Elzonris (tagraxofusp-erzs) infusion was granted the first approval for the treatment of blastic plasmacytoid dendritic cell neoplasm (BPDCN) in adults and children aged 2 years and older. Researchers investigated the efficacy of Elzonris in two patient cohorts in a single-arm clinical trial. Of the 13 patients with untreated BPDCN in the first cohort, seven (54 percent) achieved complete remission (CR) or CR with a skin abnormality not indicative of active disease (CRc). In the second cohort of 15 patients with relapsed or refractory BPDCN, one patient achieved CR and one achieved CRc.
Commonly reported side effects of Elzonris included capillary leak syndrome, nausea, fatigue, peripheral edema, fever, chills, and weight increase. Common laboratory abnormalities included decreased lymphocytes, albumin, platelets, hemoglobin, and calcium and increased glucose and liver enzymes. The FDA advises health care providers to monitor liver enzyme levels and to monitor for signs of intolerance.

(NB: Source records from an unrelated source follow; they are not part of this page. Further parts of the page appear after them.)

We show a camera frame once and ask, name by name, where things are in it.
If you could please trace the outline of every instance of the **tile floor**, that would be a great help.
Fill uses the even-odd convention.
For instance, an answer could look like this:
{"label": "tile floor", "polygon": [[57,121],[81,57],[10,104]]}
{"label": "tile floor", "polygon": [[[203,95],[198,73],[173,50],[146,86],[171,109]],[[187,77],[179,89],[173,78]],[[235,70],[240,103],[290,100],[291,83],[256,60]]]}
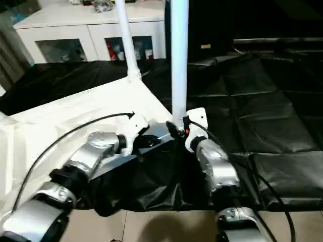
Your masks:
{"label": "tile floor", "polygon": [[[261,212],[278,242],[289,241],[289,228],[283,213]],[[321,212],[293,212],[297,242],[323,241]],[[92,210],[74,211],[61,241],[70,242],[214,242],[214,212],[120,211],[107,218]]]}

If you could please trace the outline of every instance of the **curtain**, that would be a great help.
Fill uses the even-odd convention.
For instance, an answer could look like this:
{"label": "curtain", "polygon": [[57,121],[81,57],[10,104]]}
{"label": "curtain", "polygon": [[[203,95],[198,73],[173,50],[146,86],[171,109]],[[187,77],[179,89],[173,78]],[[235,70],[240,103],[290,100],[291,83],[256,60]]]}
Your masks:
{"label": "curtain", "polygon": [[33,65],[13,26],[38,10],[37,0],[0,0],[0,85],[5,90]]}

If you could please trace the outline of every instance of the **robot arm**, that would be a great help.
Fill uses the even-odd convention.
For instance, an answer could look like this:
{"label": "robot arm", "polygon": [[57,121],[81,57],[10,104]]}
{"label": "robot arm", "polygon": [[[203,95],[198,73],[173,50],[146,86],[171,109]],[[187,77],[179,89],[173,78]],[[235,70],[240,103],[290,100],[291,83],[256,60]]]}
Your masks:
{"label": "robot arm", "polygon": [[[188,118],[207,128],[204,108],[187,112]],[[234,166],[220,145],[208,139],[207,133],[193,124],[189,125],[185,146],[195,153],[206,175],[207,190],[217,213],[219,242],[265,242],[259,224],[251,209],[252,200],[243,193]]]}
{"label": "robot arm", "polygon": [[92,133],[61,169],[50,173],[51,181],[45,182],[5,221],[0,241],[59,241],[69,214],[101,162],[129,155],[138,133],[147,127],[145,119],[135,114],[120,130],[123,134]]}

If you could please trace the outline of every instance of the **white pipe joint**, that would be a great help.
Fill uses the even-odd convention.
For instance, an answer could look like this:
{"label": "white pipe joint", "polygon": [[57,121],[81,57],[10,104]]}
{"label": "white pipe joint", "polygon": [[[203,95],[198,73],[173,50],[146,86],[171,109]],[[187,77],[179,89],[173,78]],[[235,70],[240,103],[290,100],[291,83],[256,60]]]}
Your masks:
{"label": "white pipe joint", "polygon": [[128,66],[128,76],[130,77],[130,80],[132,80],[132,77],[141,78],[141,73],[137,65],[135,48],[133,46],[130,25],[127,17],[125,0],[116,0],[116,6],[122,32],[122,42],[125,49]]}

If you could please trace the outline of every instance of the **white pole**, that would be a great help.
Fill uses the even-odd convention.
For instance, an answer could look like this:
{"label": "white pole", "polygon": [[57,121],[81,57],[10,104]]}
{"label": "white pole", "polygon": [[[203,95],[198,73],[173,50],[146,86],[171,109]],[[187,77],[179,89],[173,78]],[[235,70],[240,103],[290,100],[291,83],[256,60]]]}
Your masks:
{"label": "white pole", "polygon": [[183,127],[186,116],[188,0],[171,0],[173,122]]}
{"label": "white pole", "polygon": [[129,21],[126,12],[125,0],[116,0],[119,23],[122,31],[122,42],[125,49],[126,61],[128,66],[128,76],[130,81],[132,77],[141,77],[140,70],[137,65],[135,48],[133,46],[132,36],[130,32]]}

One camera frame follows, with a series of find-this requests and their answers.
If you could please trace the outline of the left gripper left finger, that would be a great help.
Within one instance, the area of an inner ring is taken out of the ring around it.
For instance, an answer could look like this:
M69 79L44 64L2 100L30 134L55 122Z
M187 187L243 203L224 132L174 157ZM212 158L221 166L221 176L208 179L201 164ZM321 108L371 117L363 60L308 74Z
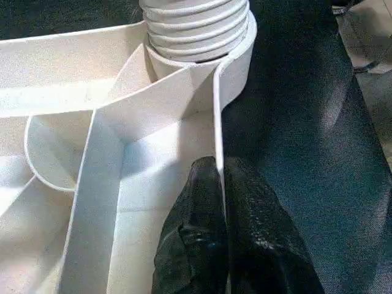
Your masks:
M152 293L225 293L228 245L221 179L214 157L192 163L163 224Z

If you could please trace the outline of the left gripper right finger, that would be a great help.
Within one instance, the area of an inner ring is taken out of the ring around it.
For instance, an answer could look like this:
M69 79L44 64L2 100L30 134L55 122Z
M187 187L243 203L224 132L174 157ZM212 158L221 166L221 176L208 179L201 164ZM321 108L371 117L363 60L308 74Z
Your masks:
M232 293L324 293L306 245L273 188L249 162L224 167Z

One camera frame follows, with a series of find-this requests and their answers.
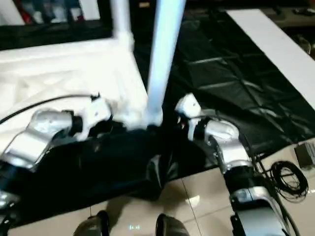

On Friday, the FDA also approved Ultomiris (ravulizumab) injection, a long-acting complement inhibitor that prevents hemolysis, to treat adults with paroxysmal nocturnal hemoglobinuria (PNH). The injection requires treatment every eight weeks rather than every two weeks as necessary with eculizumab, the only other currently approved treatment for the disease.